Q&A with a Former Foster Youth

There are lots of stats out there about the state of foster youth in California, including on our own blog. But these numbers never tell the full picture. 

One woman's experience as a former foster youth.

Learn more about this woman’s experience as a former foster youth.

We recently chatted with M, a former AFS foster youth, to let her tell her own story about how she became a victim of sex trafficking and later entered foster care, along with what her experience in foster care was like, and what she would say to anyone considering becoming a Resource Parent themselves. 

Please describe your journey with AFS.  

I become a client of AFS when the County of San Francisco took me into their care. I needed to get out of San Francisco as soon as possible, and that is when the social worker found a family that was willing to take me under their roof. It happened to be that the family was working with AFS.  

If you are willing, can you share what happened in your life?

I was 16 years old and living in Central America when my father offered me a job in North America as a nanny. That was my job back home. I was very desperate to help my mom and my sibling. I was willing to move miles away to have a better life for my family and me.   

However, I did not know what my father’s real plans for me were. When I arrived in the U.S., there was no nanny job, and there was no family. Then, I realized my father’s plan. I knew I was in danger, and I was in the mode of, it’s them or is me! The people who were taking “care” of me stated that my dad was a crazy man, but that I was lucky because I was a young woman. They said I would have a life of a queen, and that the only thing I needed to do was to please my owner.  

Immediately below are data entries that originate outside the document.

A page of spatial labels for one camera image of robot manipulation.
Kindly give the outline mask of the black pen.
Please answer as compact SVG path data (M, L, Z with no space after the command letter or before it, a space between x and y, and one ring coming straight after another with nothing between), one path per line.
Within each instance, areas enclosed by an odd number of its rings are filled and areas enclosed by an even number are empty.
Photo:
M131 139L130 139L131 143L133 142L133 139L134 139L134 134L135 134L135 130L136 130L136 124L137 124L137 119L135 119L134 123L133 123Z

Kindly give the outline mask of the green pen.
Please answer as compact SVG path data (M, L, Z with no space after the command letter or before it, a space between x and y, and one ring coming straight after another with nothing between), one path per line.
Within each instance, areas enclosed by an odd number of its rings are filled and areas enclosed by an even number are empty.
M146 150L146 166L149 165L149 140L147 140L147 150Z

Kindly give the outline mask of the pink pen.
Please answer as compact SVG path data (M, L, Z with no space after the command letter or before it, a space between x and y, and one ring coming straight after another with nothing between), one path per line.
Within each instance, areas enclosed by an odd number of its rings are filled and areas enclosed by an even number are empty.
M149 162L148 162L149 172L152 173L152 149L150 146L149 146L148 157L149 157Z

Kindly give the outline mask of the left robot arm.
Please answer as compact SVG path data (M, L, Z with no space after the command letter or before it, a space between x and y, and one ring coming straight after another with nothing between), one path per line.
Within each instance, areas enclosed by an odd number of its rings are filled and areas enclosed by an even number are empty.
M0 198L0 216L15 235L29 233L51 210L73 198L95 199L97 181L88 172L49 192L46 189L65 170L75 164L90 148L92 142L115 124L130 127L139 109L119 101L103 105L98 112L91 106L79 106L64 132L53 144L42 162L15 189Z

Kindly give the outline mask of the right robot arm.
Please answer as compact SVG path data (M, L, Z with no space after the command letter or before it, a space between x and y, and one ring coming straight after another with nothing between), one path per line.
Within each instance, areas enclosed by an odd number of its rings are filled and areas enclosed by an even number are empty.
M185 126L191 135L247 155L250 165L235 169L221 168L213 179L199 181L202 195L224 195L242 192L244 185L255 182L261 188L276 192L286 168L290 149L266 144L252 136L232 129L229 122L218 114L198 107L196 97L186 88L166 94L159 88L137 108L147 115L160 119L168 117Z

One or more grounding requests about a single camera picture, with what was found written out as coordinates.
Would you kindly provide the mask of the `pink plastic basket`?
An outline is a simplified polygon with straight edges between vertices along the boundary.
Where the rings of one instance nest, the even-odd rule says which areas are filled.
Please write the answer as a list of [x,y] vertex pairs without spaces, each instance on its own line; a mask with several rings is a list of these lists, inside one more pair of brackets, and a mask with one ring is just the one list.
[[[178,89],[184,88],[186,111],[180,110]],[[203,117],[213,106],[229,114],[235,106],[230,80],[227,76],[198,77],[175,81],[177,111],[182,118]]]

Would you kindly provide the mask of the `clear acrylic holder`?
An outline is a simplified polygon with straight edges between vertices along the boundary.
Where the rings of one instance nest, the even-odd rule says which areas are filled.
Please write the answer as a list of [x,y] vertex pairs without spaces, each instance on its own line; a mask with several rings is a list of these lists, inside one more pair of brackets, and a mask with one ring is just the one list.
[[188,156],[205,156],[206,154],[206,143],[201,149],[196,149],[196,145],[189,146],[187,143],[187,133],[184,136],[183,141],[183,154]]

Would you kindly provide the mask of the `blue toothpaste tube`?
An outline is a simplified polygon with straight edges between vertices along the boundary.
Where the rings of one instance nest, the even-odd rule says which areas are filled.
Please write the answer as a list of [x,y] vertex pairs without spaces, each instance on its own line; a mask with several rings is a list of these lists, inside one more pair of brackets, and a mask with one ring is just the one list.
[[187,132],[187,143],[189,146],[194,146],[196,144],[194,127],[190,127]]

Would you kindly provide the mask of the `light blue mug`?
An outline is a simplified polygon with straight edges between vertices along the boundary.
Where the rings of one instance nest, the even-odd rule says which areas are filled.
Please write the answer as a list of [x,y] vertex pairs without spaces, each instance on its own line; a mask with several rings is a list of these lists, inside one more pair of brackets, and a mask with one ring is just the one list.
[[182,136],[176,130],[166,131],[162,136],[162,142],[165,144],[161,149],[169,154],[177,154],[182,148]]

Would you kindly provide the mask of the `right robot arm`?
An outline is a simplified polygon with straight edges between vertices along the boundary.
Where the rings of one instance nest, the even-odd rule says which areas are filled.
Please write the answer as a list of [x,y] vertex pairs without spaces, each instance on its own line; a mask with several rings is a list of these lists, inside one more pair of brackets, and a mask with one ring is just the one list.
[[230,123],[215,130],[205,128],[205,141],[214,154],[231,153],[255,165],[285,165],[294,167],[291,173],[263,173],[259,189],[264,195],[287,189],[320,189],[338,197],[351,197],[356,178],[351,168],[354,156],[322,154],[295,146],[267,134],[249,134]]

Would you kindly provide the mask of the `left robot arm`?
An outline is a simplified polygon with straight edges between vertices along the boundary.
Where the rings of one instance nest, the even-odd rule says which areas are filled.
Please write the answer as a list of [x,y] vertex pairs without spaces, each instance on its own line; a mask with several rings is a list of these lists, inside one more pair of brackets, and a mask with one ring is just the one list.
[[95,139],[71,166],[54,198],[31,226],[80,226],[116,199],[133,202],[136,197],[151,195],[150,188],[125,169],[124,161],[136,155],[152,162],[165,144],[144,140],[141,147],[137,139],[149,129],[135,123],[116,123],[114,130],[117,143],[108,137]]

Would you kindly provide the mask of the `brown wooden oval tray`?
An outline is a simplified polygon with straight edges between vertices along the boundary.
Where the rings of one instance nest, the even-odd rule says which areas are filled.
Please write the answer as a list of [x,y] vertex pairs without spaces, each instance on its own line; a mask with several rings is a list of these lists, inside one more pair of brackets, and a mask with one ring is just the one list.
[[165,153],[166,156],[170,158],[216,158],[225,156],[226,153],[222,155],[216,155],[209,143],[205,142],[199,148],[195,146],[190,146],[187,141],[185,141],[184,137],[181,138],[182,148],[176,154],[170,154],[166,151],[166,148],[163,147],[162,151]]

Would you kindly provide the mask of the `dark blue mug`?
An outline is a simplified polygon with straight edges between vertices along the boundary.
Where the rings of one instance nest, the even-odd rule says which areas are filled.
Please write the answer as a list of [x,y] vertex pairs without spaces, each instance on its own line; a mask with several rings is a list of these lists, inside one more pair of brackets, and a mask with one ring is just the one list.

From Oklahoma, I begged my father to saved me. Somehow, due to my father’s connections, I ended up in San Francisco. He told me that he didn’t mean to hurt me and that he never imagined the magnitude of his decision of sending me with strangers. And now I will be okay because his “friend’ would take a good care of me.  

But, when I got the SF, I was welcomed as the woman/wife of that “friend.” I learned from my mother that my father got money from his “friend” – in short, my dad just sold me. I was not surprised. I knew my father was behind everything. The last time I talked to my father was before my 17th birthday. And I promised him that I will find my way out of this dead or alive. I knew if I wanted I different outcome I needed to do it myself. And I did. 

With the help of my mother we found a safe place: my cousin’s house.  And I promised myself to never talk about what happened to me while trying to find a better life in the U.S. But things change when those people found out where I was. My cousin was scared because they were threating her. She looked for help. She turned me in with the County of SF. I couldn’t understand why. I hated her for that because I thought that I went through hell to get here and now I am going back home, and I am pretty sure my dad will finally kill me. I thought that was the end. But, life gave me a second chance. 

How did this make you feel?

My heart hurts knowing that my dad prefers money over his own daughter. I was in the market as a sex object, but it is more! It’s horrible to know that the person that is supposed to protect me in the first place is the one that destroys me.  

What is the single thing you wanted most when you were in that situation? 

I wanted protection. I wanted an honest hug from an honest human being, to assure me that everything was going to be okay and that no one is going to hurt me anymore because the person will be there to protect me.  

What was life like before you arrived at AFS?                        

Life was hard. My mother, sibling and I worked hard to support our daily needs. But the horrible thing was not the hard labor, it was my dad. My dad was abusive to us. But we always managed to have a smile. Since I remember, I wanted to show my father that he was losing control over our lives. I challenged him, and for challenging him I ended up here in the U.S. – but eventually with a better life than what he wanted for me in the first place.  

How long were you cared for and associated with AFS? What programs/services did AFS provide that helped you?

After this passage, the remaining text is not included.